IMO the main issue is the container portability (be able to run on any host) vs. ability to run in parallel on multiple hosts.
If you run just on one host, you package into the container whatever MPI you want and run MPI program inside any single host inside the container: singularity exec my.img mpirun -np 4 myprog.
When running in parallel on multiple hosts, the container needs to be launched with the host based MPI so there has to be some level of compatibility between the host and container MPI. They don't necessarily need to be exactly the same, but binary compatible.

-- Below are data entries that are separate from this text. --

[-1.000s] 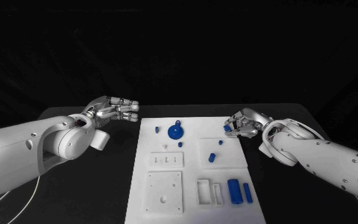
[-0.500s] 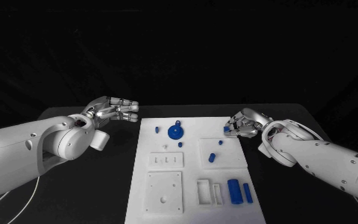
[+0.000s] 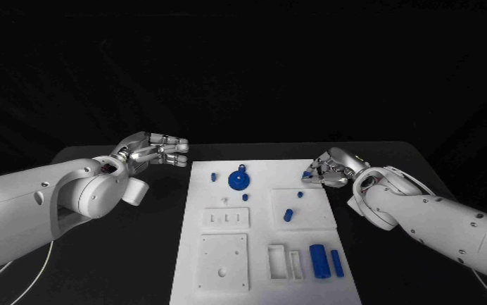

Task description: Assemble the parts on the task board

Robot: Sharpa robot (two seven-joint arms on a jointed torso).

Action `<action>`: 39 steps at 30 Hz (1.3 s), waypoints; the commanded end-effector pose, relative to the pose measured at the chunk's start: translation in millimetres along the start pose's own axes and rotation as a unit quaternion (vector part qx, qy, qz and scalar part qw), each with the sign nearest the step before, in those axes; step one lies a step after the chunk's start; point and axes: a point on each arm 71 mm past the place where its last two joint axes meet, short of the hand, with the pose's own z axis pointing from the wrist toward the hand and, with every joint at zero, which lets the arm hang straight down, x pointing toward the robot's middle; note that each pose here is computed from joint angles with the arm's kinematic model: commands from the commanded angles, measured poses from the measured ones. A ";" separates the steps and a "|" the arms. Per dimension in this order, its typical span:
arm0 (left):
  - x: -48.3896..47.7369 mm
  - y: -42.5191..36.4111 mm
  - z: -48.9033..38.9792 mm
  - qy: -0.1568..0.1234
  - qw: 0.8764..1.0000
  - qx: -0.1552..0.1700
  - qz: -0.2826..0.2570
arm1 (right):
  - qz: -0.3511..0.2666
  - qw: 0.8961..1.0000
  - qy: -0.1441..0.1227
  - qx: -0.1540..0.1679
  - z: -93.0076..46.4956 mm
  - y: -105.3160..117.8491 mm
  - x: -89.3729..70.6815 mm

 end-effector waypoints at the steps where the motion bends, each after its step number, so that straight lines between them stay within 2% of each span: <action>1: 1.7 -0.7 0.0 0.008 1.000 0.002 0.000 | -0.015 1.000 -0.021 0.014 -0.4 0.6 1.3; 20: 0.8 -0.4 -0.7 0.008 1.000 0.001 -0.001 | -0.026 0.999 -0.022 0.013 -2.1 9.5 8.5; 31: -0.5 -0.2 -0.9 0.007 1.000 0.001 0.000 | -0.002 1.000 -0.027 -0.011 -5.5 9.9 0.9; 39: -0.7 0.2 -0.5 0.007 1.000 0.001 0.000 | 0.035 0.999 -0.011 -0.029 -2.9 8.2 -11.0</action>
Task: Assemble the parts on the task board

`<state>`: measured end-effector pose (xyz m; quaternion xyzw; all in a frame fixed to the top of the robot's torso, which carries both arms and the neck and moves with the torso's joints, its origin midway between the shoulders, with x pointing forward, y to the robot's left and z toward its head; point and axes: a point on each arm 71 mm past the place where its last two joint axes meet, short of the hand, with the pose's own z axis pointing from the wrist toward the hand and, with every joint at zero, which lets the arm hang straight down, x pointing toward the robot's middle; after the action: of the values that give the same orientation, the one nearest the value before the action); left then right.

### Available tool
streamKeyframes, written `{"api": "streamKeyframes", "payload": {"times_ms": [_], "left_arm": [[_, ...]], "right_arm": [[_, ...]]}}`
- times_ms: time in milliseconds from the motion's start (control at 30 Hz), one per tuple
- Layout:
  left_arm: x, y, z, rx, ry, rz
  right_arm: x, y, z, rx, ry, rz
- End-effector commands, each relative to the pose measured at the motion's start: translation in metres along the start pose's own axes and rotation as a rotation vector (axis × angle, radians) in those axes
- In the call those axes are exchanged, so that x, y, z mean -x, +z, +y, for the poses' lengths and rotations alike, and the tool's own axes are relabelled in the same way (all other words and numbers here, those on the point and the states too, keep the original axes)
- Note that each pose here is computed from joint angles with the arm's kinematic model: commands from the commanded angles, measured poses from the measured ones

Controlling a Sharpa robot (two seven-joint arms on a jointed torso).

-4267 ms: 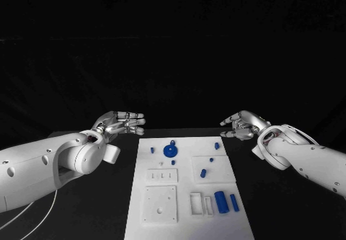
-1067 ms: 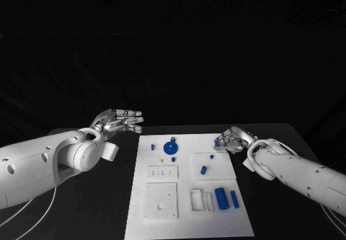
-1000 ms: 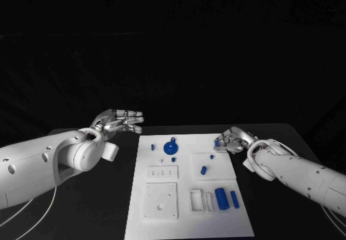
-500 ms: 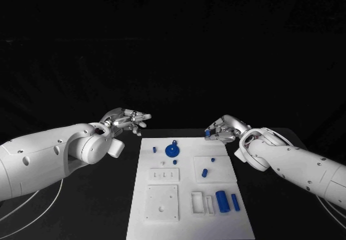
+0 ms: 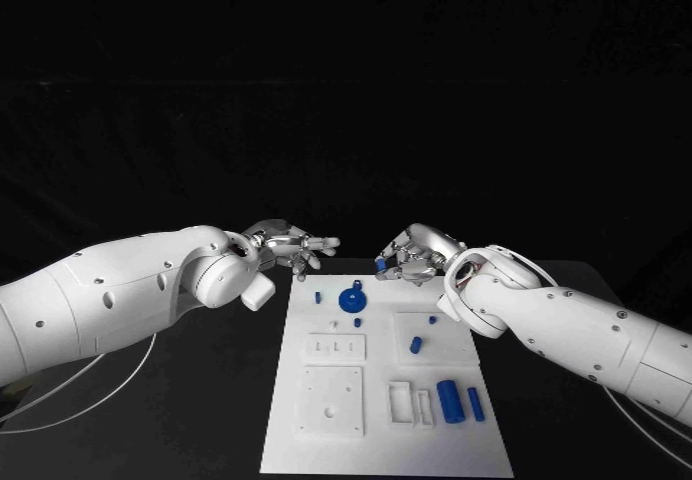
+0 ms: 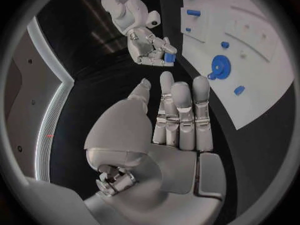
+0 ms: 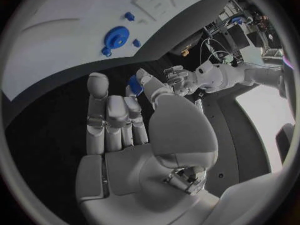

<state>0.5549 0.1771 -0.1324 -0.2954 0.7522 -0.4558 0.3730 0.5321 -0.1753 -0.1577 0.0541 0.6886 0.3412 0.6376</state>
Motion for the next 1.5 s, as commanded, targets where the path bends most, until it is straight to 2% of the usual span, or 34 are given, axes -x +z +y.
{"api": "streamKeyframes", "payload": {"times_ms": [33,233,600,1200,1500], "left_arm": [[-0.0081,0.0031,0.0037,0.114,0.108,0.062],[-0.0182,0.0099,0.0021,0.172,0.147,0.059],[-0.0290,0.0162,-0.0016,0.210,0.179,0.042],[-0.0372,0.0200,-0.0045,0.228,0.207,0.044],[-0.0381,0.0212,-0.0052,0.231,0.213,0.038]], "right_arm": [[-0.007,0.003,0.006,-0.053,-0.055,0.040],[-0.017,0.009,0.022,-0.059,-0.062,0.065],[-0.026,0.014,0.039,-0.051,-0.081,0.074],[-0.033,0.016,0.053,-0.034,-0.102,0.080],[-0.035,0.016,0.056,-0.027,-0.113,0.090]]}}
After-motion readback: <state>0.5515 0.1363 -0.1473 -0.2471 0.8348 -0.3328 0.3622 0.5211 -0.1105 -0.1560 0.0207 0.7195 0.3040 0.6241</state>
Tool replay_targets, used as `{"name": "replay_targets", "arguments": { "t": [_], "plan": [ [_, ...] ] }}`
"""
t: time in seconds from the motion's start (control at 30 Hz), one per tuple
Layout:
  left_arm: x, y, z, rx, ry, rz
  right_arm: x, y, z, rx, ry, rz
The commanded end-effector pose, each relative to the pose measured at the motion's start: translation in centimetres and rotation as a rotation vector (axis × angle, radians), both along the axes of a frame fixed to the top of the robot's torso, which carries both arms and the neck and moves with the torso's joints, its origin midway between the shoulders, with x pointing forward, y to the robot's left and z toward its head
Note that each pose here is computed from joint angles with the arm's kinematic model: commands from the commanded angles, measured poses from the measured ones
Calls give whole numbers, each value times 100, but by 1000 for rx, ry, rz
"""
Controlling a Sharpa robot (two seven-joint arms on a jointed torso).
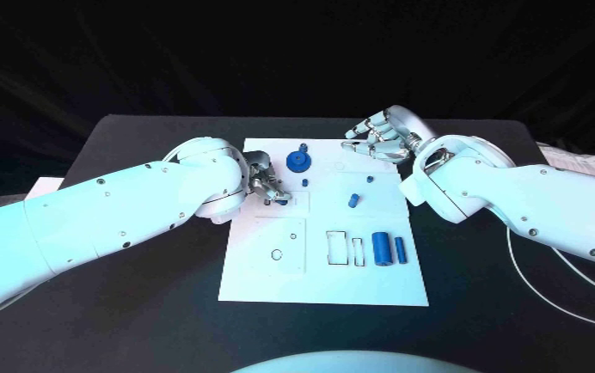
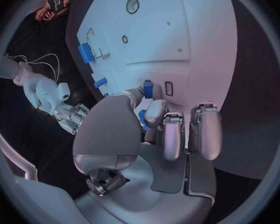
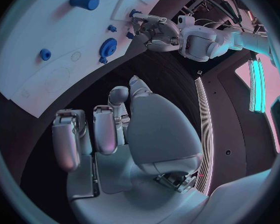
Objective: Assemble the parts on the task board
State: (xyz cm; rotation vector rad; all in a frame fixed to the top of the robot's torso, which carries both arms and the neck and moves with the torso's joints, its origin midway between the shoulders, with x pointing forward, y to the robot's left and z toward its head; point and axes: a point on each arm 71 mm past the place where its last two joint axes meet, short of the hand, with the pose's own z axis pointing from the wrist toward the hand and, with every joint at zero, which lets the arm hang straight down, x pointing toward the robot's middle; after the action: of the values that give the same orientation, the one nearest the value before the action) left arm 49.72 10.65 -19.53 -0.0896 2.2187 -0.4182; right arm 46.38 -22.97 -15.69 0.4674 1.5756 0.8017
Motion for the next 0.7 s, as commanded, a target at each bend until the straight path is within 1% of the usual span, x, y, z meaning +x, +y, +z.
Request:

I have tested various recent MPICH derivatives (MPICH, MVAPICH2, Intel MPI) - though not exhaustively, and since they share common ABI (https://wiki.mpich.org/mpich/index.php/ABI_Compatibility_Initiative
), most of the time, they work with each other (the exception being one MPI is built with an option which the other MPI build does not have - example of that is an Ubuntu stock MPICH which uses BLCR checkpointing which Intel MPI does not package - see a container we did that revealed this at https://github.com/CHPC-UofU/Singularity-meep-mpi
What we also did was to simply bring in our clusters LMod modules, and then use the MPI binaries from the host in the container. If the MPI is built with old enough glibc (e.g. Intel MPI), it works on many Linux distros. Though, this obviously is not very portable.
My choice for an as portable as possible container would be basic MPICH build inside the container (no IB, BLCR, etc), with the container user having the choice to use MPICH ABI compatible MPIs like MVAPICH2, IMPI, or Cray MPI. To bring in IB, one would have to LD_PRELOAD or prepend LD_LIBRARY_PATH with the libmpi.so from the host that has the IB support built in.
OpenMPI has its own ABI and seems to be more aware of the container vs. host binary compatibility (https://github.com/open-mpi/ompi/wiki/Container-Versioning
), but perhaps that's just because its ABI is more fluid than that of MPICH.